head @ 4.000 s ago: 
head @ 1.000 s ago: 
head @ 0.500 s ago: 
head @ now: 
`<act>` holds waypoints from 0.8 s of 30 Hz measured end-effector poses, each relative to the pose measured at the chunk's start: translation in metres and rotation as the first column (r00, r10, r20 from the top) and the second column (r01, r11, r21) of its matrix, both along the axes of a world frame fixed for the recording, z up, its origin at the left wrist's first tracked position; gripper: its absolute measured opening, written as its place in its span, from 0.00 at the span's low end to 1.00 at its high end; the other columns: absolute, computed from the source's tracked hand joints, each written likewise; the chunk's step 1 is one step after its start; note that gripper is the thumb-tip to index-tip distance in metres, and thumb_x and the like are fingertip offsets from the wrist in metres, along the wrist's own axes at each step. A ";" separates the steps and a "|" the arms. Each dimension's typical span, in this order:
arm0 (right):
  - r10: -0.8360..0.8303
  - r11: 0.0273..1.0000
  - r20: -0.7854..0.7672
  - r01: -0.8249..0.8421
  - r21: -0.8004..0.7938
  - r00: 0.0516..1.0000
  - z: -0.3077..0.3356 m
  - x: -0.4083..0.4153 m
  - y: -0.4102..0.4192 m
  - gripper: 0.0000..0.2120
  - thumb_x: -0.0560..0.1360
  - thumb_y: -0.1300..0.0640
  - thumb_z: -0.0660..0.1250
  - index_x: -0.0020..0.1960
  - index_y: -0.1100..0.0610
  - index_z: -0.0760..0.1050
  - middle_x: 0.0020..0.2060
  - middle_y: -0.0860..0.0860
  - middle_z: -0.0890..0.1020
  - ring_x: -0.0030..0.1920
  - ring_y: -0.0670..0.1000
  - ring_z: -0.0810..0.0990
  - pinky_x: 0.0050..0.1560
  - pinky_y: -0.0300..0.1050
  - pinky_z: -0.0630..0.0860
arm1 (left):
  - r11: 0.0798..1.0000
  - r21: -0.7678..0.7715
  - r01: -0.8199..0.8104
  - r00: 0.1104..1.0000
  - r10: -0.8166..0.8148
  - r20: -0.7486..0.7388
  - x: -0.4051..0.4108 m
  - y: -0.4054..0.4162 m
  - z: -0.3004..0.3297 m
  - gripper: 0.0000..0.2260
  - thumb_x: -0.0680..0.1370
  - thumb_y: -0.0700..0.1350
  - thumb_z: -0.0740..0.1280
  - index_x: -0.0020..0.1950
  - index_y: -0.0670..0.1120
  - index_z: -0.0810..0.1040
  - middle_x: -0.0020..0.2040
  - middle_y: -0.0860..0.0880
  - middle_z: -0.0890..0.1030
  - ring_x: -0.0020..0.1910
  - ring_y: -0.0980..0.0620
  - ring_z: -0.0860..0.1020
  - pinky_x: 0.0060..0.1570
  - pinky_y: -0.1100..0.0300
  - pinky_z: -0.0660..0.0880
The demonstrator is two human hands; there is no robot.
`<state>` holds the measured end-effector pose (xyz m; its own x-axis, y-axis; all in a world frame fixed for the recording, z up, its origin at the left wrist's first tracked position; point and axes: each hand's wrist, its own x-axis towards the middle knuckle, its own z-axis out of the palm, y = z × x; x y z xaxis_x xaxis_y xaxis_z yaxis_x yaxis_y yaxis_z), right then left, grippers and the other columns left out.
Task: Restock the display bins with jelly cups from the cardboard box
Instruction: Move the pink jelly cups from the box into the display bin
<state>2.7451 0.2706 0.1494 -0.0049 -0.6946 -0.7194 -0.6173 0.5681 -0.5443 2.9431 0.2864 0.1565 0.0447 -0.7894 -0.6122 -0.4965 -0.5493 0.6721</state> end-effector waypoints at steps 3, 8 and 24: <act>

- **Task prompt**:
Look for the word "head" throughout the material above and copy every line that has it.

- **Solution to this task**:
head @ 4.000 s ago: 
head @ 1.000 s ago: 
head @ 0.500 s ago: 
head @ now: 

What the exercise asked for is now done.